Did a huge shift occur between 2002 and 2007? No. The difference between these two tables is due to a change in the data source used to identify whether a firm exports. In their 2007 JEP article, BJRS used a question about export sales in the Census of Manufactures (CM). In their 2018 JEL article, BJRS used customs records from the Longitudinal Firm Trade Transactions database (LFTTD) that they built. Footnote 23 of the latter article notes that “the customs records from LFTTD imply that exporting is more prevalent than would be concluded based on the export question in the Census of Manufactures.”

This is a bit of an understatement: only about half of firms that export in customs records say that they export when asked about it in the Census of Manufactures! [This comparison is inexact because the share of exporting firms may have really increased from 2002 to 2007, but BJRS (2018) say that they “find a relatively similar pattern of results for 2007 as for 2002” when they use the CM question for both years.] The typical three-digit NAICS industry has the share of firms that export roughly double when using customs data rather than the Census of Manufactures survey response. Who knows what happened in “Miscellaneous Manufacturing” (NAICS 339), which had 2% in the 2002 CM and 35% in the 2007 LFTTD.

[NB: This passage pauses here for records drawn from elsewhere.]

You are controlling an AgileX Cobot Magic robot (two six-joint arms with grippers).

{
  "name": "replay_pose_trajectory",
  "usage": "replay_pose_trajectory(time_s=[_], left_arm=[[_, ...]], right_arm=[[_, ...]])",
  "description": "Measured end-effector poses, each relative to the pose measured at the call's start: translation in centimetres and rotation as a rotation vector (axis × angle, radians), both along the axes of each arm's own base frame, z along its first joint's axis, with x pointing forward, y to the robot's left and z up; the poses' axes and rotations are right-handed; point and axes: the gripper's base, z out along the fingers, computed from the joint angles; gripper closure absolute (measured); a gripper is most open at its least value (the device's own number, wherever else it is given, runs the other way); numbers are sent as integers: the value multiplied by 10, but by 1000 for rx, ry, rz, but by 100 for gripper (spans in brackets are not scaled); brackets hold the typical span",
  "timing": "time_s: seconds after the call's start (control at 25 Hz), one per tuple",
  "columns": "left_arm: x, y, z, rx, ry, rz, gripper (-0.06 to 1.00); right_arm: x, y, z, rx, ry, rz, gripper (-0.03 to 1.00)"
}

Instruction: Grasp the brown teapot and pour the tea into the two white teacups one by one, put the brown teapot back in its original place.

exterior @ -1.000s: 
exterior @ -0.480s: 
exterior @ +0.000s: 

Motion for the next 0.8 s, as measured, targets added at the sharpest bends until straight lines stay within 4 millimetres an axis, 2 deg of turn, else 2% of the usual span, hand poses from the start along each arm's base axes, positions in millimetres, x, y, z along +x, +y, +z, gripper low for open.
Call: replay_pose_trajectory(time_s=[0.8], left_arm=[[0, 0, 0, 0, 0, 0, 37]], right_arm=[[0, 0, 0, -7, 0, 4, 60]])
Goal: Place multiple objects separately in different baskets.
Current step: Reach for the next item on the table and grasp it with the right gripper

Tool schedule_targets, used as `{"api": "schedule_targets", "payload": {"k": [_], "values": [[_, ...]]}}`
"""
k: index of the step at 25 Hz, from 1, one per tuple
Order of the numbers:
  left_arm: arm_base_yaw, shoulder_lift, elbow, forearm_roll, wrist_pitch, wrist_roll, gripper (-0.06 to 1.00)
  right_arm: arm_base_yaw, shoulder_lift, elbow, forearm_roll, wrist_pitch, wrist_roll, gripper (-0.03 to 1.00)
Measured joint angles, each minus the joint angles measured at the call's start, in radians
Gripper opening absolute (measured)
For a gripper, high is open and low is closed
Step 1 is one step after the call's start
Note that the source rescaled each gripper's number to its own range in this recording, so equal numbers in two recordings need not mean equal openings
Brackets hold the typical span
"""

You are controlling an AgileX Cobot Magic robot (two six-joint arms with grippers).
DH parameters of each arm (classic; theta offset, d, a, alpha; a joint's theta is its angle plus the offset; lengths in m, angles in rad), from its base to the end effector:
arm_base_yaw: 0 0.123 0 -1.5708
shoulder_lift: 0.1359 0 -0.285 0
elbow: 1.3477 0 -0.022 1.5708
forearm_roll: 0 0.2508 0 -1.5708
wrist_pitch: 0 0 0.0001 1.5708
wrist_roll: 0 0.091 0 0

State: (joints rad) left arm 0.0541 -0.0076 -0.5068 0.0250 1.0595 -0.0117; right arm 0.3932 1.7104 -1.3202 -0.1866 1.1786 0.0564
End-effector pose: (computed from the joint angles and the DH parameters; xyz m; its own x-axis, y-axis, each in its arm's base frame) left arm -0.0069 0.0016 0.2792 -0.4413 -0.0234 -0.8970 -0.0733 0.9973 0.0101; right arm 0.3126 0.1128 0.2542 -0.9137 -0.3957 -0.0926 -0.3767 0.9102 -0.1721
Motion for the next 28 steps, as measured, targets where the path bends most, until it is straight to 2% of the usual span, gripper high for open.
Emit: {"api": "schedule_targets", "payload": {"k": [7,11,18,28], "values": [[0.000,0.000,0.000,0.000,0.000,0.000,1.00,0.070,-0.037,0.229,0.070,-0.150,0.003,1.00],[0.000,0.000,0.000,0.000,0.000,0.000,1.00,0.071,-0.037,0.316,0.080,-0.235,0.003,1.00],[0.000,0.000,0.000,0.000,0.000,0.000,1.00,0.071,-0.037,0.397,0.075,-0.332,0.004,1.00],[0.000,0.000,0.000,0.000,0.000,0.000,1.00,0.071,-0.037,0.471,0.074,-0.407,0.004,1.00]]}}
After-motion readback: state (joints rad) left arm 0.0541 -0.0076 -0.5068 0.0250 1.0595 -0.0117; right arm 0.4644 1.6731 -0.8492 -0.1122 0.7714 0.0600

I presume that the customs records are more reliable than the CM question. More firms are exporters than I previously thought!

Melitz and Redding on heterogeneous firms and gains from trade

In a recent VoxEU column, Marc Melitz and Stephen Redding describe the logic of Melitz (Ecma, 2003) and Arkolakis, Costinot, and Rodriguez-Clare (AER, 2012). Those should be familiar to Trade Diversion readers (e.g. ACR 2010 wp, Ossa 2012 wp). They then explain their new paper:

In Melitz and Redding (2013b), we show that firm-level responses to trade that generate higher productivity do in fact represent a new source of gains from trade.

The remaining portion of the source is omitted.